I should hope there’s a statute of limitations on these death warrants. I’d hate to be in the position where I’ve just been promoted to senior vice-president of IntelCorp and find out that my mom has a death warrant on me and decided to drop the axe now.
My senior research paper as an undergrad was on slave laws in the antebellum south. I’m very familiar with them. There were in fact many enumerated rights held by slaves, listed in state law. Louisiana was the best, they named many things to which slaves had rights, mostly having to do with living conditions. Other states each had some law about treatment of slaves.
Now, in practice, these laws were rarely enforced. At least, the courts attitude towards treatment of slaves fluctuated with the conditions at the time, proximity in time to the major slave uprisings (Nat Turner, Vesey), and other factors. The laws were on the books however, and at least on paper slaves had some rights. The law recognized a duality (a fatally inconsistent duality, had it been allowed to fester long enough) between the slave-as-person and slave-as-property. Court behaviour was inconsistent, bouncing between those theories, but it was not universally in favor of treating slaves as merely property.
So there’s precedent for treating a fetus as more than property, something with some rights, but not yet a citizen. Whether this dual treatment would be as ill-fated in the long run as the courts’ treatment of slaves, whether it could survive as a viable legal doctrine, who can say?
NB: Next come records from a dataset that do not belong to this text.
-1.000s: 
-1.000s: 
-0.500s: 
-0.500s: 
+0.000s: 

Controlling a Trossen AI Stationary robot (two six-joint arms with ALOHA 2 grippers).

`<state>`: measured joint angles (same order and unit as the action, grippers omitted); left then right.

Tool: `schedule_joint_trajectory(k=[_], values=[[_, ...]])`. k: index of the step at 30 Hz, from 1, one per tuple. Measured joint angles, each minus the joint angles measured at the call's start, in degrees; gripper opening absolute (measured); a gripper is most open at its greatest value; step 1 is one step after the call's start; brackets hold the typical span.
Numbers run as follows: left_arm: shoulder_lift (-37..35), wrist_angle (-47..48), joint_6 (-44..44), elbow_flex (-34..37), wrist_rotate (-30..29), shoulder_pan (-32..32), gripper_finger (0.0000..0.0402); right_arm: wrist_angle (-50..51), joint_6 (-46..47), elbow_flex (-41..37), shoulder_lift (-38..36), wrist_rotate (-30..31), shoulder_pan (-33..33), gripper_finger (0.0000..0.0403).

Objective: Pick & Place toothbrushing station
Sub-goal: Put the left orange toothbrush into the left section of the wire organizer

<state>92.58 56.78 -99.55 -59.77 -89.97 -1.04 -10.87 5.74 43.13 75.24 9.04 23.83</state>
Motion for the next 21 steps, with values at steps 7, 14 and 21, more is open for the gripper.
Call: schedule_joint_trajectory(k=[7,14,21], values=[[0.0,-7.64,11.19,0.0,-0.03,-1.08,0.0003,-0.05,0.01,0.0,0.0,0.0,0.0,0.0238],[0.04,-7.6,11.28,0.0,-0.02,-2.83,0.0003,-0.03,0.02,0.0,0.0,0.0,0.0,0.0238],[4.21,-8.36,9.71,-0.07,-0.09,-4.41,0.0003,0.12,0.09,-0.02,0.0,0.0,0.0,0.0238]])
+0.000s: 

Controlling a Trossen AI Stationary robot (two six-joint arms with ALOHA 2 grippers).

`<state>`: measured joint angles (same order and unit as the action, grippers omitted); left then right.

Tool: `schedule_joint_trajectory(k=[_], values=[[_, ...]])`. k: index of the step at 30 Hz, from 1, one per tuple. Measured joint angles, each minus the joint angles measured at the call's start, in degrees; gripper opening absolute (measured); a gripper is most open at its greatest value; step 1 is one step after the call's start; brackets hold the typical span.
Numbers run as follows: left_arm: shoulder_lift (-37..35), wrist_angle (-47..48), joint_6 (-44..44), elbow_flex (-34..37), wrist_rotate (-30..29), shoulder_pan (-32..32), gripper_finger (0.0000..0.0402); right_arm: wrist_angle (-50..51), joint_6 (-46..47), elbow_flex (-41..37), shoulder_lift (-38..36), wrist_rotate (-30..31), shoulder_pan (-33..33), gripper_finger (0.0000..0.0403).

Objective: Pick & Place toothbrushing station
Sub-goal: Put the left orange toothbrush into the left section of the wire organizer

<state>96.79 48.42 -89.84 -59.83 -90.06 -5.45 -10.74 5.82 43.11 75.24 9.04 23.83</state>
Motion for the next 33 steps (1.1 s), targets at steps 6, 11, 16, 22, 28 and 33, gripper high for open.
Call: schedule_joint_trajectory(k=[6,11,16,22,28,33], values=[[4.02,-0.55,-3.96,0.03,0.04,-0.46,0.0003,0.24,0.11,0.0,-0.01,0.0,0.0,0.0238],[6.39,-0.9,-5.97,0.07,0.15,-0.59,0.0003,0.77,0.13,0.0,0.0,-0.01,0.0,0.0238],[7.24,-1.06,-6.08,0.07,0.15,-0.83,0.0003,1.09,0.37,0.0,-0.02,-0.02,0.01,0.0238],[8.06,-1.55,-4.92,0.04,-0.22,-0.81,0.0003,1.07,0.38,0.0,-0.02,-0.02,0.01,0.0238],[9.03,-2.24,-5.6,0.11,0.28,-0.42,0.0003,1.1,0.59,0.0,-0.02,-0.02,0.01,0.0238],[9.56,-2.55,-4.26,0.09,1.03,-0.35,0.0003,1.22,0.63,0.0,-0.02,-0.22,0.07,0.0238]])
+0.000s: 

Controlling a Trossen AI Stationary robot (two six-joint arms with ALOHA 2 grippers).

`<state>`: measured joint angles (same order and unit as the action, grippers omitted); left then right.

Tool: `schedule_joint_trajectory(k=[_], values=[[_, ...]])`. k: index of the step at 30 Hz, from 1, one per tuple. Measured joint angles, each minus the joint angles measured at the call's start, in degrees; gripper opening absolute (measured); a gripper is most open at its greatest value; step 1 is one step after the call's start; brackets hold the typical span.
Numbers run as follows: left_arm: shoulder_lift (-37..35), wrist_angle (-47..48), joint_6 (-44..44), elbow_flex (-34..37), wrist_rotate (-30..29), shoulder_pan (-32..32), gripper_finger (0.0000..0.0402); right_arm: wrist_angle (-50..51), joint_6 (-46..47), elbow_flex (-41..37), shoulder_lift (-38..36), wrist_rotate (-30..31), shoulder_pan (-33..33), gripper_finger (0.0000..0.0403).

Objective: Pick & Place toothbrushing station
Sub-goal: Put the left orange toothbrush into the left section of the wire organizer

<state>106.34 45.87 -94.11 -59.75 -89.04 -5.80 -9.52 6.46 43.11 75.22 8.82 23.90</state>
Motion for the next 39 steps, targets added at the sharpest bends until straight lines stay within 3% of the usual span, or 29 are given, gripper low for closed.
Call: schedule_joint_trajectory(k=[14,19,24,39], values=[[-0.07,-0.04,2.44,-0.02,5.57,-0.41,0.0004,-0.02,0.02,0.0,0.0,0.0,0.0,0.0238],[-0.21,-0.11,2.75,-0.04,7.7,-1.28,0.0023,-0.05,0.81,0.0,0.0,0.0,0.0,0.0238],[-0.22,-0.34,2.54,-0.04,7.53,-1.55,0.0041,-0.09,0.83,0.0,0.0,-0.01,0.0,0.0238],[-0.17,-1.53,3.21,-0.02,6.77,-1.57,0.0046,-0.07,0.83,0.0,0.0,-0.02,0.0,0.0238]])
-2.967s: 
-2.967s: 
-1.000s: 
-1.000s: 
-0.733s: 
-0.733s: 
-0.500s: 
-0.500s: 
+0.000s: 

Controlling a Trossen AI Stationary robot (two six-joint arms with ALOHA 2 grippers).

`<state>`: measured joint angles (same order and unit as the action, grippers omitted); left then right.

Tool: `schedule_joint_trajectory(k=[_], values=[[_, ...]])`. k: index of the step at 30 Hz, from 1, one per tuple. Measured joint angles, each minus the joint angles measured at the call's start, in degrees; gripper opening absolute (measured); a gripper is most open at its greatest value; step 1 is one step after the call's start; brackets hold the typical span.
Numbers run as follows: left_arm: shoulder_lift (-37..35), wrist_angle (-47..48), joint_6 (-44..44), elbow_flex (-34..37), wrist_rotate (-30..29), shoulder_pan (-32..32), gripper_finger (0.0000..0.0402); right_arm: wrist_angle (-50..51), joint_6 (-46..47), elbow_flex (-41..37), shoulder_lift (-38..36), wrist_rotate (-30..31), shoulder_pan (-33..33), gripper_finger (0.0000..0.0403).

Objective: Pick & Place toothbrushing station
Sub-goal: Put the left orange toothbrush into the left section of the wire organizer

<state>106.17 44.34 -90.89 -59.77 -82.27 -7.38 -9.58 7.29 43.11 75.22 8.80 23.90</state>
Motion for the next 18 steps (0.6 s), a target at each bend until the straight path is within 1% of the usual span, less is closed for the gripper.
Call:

thanks for the links. i did notice from the pdf file that there was only one signature on the proposal. is there a great deal of support for this bill? what are the chances of this making its way onto the legislative agenda for a floor vote?
it seems rather plain to me that this is an attempt to undermine the basis (i think) that abortion is allowable, namely that a collection of cells just after conception is not equivalent to a human being, being no more alive than a collection of skin cells. if you hold that it’s their potential to become human, then you would have to prosecute people who abstain from sex, since their cells aren’t doing anyone any good. anyway, on to the bill.
if this is passed, then it legally establishes an awful precedent for the pro-choice crowd. one can see it easily being taken a step further and making it homicide. not to mention the court’s troubles handling it, the now-much-more-likely-mother-to-be’s court fees, and the time it would take.
i too think this would swiftly be struck down as unconstitutional, as an attempt to undermine roe v. wade. or it least i hope that would happen, should this ever make it to law.